Победа популистов в Италии — это фундаментальное событие, которое показывает не только частный случай возможности объединения правых и левых популистов, но и новую политологическую картину на Западе.
Со времен французской революции в европейском обществе установилось деление на правых и левых. Однако, как говорил писатель Жорж Бернанос, левой и правой бывает только буржуазия. Народ — ни левый, ни правый.
То, что это деление на правых и левых является искусственной конструкцией, выпадало из поля зрения. Правые обычно выступали за традиционные ценности (семья, религия, традидия), а с другой стороны — за свободный рынок, ограничение вмешательства государства в экономику. Левые, как правило, выступают за прогресс и развитие, за отказ от морали, свержение Церкви, и одновременно за социальную справедливость (welfare state) и усиление роли государства в этом вопросе.
Пока политическое общество было разделено надвое, вся политика сводилась к одному: кто победит, правые или левые? Это происходило до момента, пока между правыми и левыми на уровне мировой элиты не был достигнут консенсус, и тогда началась доминация чистого либерализма. Это ни правая, ни левая модель — от правых либерализм берет экономику, от левых — прогрессивные «ценности». Либеральные элиты, которые сложились в 1980-х на Западе, перестали быть правыми или левыми — они стали сочетать правую экономику и левую политику. В то же время они маргинализировали другие силы — правых стали представлять как фашистов, а левых как экстремистов. Политкорректными отныне стали право-левые либералы (Джордж Сорос, «Открытое общество», Хиллари Клинтон — то, что Трамп называет «болотом»).
Либералы преуспели в демонизации правых и левых, соответствующие партийные структуры тоже рухнули — не осталось ни денег, ни трибуны, конформисты от правых стали интегрироваться в правый либерализм, а левые (особенно западные троцкисты, Бернар Анри-Леви) отказались от социальной справедливости и приняли рыночную систему.

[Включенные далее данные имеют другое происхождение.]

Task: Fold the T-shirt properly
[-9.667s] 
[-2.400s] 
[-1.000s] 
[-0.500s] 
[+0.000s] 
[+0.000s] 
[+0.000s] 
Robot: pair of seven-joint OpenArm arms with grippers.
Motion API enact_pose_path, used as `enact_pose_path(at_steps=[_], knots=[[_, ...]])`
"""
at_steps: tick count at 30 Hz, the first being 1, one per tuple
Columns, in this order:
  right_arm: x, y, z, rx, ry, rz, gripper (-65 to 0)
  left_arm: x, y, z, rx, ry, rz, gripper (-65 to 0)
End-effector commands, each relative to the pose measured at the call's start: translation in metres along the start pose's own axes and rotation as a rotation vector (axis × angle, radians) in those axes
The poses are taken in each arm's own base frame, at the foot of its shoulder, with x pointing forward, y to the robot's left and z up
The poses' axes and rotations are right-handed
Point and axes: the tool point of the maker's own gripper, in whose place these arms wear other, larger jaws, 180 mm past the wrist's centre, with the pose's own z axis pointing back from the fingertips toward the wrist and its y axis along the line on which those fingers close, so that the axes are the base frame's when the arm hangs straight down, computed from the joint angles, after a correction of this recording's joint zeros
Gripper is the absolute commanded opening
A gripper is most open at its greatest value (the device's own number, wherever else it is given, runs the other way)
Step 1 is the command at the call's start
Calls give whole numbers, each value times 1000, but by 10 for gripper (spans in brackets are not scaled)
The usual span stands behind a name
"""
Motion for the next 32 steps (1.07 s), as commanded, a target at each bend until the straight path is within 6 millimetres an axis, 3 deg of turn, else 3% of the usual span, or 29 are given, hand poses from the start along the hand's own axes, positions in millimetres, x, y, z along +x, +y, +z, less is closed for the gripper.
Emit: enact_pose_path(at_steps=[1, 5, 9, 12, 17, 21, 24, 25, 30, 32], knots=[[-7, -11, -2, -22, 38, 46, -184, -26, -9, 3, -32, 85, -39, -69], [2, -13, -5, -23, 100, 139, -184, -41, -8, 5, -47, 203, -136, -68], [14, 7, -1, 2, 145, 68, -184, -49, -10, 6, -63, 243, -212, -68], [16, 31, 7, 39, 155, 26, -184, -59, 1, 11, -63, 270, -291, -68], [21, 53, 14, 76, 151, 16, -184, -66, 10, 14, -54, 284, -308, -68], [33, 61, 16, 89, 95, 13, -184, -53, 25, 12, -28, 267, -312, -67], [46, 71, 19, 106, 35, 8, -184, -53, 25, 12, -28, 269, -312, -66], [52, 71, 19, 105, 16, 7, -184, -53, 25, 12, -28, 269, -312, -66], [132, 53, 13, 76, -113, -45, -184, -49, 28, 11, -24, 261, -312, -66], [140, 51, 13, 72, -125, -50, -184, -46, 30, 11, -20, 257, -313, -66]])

Но народ-то остался — тот, что выбирает семью и традицию, а также социальную справедливость. Народ и его политическая форма самоорганизации стали называться популистами (в зависимости от акцента правые или левые). Они не следуют либеральному догмату — они опираются на то, чего хотят обычные люди.

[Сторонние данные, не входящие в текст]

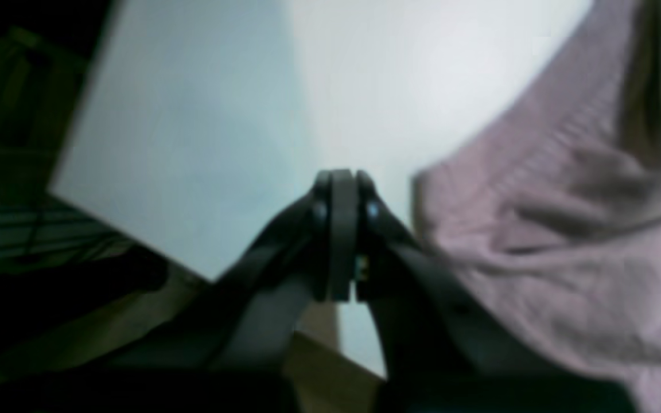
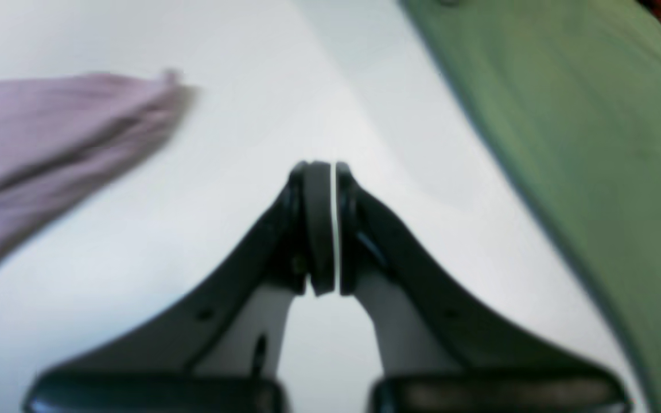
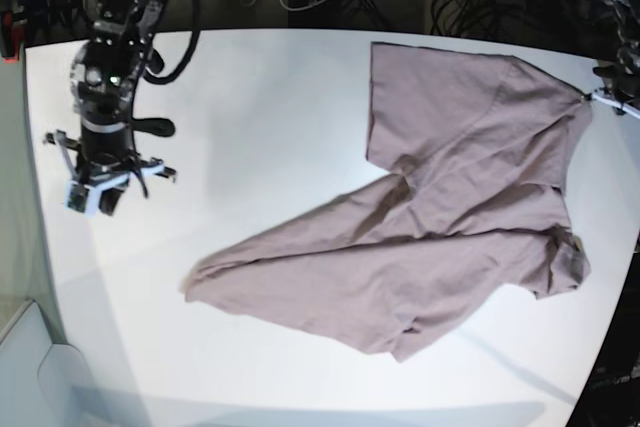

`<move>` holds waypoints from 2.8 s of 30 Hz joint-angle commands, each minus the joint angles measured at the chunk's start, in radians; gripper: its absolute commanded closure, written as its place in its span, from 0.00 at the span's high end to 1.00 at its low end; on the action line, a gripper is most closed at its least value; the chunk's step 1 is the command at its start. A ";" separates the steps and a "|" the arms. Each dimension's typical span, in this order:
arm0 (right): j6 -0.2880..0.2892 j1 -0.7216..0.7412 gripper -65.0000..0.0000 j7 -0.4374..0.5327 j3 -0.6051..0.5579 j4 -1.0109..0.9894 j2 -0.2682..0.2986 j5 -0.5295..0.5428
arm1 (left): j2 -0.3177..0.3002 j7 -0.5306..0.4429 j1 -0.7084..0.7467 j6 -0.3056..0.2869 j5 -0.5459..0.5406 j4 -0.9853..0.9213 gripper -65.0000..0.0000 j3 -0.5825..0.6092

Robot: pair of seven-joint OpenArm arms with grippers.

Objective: Layout the t-shirt on the table in an organized manner, then fold the t-shirt properly
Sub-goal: 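Grasp the opposite shirt corner with the right gripper, then hold both corners and stretch the shirt flat between the grippers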

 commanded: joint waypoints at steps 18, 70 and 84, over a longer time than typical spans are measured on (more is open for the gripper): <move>0.000 0.538 0.00 -0.078 -0.135 -0.690 0.003 0.005 | 0.060 0.162 0.100 -0.001 -0.283 0.405 0.00 -0.173; -0.002 -0.023 0.00 -0.033 -0.132 -0.076 0.271 0.008 | 0.134 0.131 -0.086 -0.205 -0.062 0.336 0.00 0.193; -0.002 -0.042 0.00 -0.046 -0.133 -0.007 0.231 0.003 | 0.352 0.131 -0.123 -0.193 -0.051 0.226 0.00 0.465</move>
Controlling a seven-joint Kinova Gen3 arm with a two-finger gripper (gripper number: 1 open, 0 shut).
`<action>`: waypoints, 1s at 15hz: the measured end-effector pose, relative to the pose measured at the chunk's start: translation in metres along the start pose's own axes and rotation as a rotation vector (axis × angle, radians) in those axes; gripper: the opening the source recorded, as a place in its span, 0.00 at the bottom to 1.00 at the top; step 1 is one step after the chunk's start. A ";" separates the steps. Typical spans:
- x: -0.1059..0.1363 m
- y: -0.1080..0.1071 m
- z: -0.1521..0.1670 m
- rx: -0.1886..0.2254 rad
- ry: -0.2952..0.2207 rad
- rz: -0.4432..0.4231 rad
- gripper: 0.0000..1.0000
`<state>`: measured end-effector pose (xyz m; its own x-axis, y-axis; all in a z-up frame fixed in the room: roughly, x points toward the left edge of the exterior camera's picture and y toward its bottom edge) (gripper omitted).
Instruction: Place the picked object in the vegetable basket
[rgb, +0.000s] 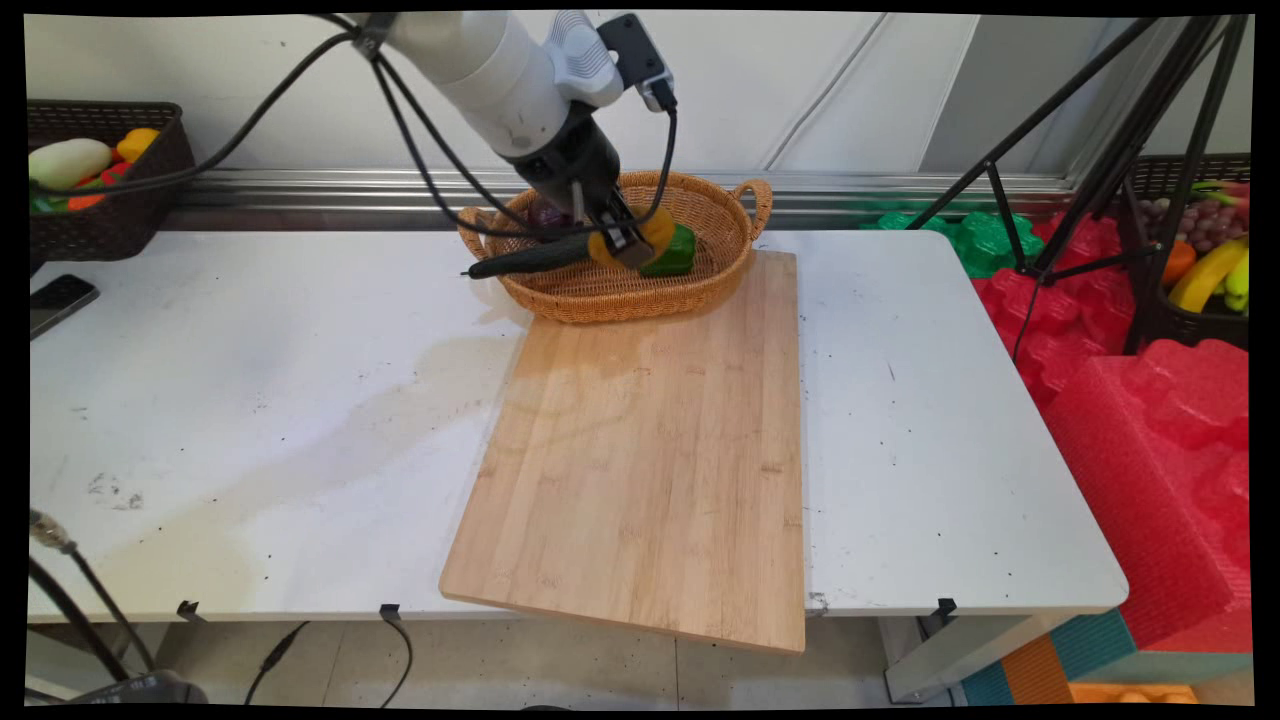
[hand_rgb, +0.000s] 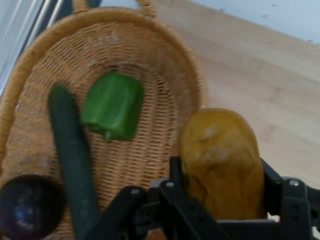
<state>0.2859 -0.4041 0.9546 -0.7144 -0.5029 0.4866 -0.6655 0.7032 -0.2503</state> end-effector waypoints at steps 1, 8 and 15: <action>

В Италии правые популисты (Сальвини) и левые популисты (ди Майо) не просто взяли большинство голосов, но еще и сумели договориться между собой и создать общее правительство. Сам прецедент потрясающий, и он демонстрирует новую политику. Это не правые против левых, а правые и левые популисты против «правых» и «левых» элит, сторонников либерализма. Когда они объединились, они показали возможное будущее Европы, мира.
Мы вступили в эпоху новой политики, когда вопрос ставится иначе: ты с народом или с элитами? Ты с народом или с либеральной глобалистской верхушкой? Тогда заведомо антифашизм и антикоммунизм надо отбросить как инструмент либеральной элиты, который нужен, чтобы разделить и натравить друг на друга левых и правых. Альянс левых постмодернистов с капиталистами и есть общий враг всех народов.
Необходимо, ориентируясь на гениальный опыт Италии, двигаться дальше. Это не просто прагматический альянс политических сил — в Италии произошло нечто необратимое, начало новой эпохи. Люди, которые сегодня являются антикоммунистами и антифашистами, являются проводниками либеральной стратегии, разделяющей нас в этой борьбе.